The lines below that include the word "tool" are to be reported.

[Data section — start]

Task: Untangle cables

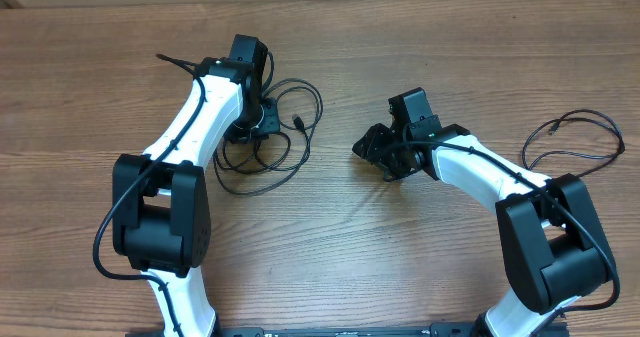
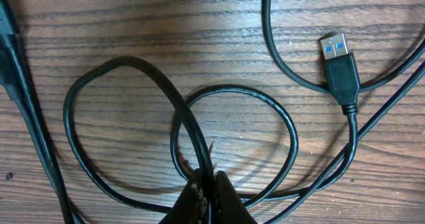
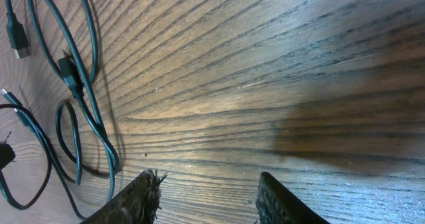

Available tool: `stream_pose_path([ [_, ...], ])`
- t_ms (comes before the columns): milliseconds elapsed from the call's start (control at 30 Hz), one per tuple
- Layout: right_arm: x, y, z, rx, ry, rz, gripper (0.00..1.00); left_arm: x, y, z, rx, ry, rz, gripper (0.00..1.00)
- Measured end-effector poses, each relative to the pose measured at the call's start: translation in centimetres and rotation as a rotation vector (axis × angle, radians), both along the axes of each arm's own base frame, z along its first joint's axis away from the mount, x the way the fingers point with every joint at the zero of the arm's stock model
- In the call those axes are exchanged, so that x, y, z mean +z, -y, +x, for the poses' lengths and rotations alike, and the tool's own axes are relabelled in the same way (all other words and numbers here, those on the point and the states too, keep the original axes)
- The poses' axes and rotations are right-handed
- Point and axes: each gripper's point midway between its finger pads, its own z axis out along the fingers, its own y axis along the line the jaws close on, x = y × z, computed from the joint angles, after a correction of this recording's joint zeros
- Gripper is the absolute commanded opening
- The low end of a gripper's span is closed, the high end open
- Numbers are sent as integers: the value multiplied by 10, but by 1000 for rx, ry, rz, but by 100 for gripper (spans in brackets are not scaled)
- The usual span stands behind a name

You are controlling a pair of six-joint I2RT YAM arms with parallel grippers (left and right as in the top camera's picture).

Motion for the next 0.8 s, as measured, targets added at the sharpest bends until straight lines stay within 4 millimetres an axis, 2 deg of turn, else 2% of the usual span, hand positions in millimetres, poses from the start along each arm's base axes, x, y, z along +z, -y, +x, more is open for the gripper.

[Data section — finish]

● **Written reply**:
Available tool: `stream_pose_path([ [_, ...], ])`
- In the call those axes are exchanged, so that x, y, z mean +z, -y, +x, for the poses' lengths and rotations alike, and the tool's own axes are relabelled in the same way (all other words and numbers here, those on the point and the states too, keep the original axes)

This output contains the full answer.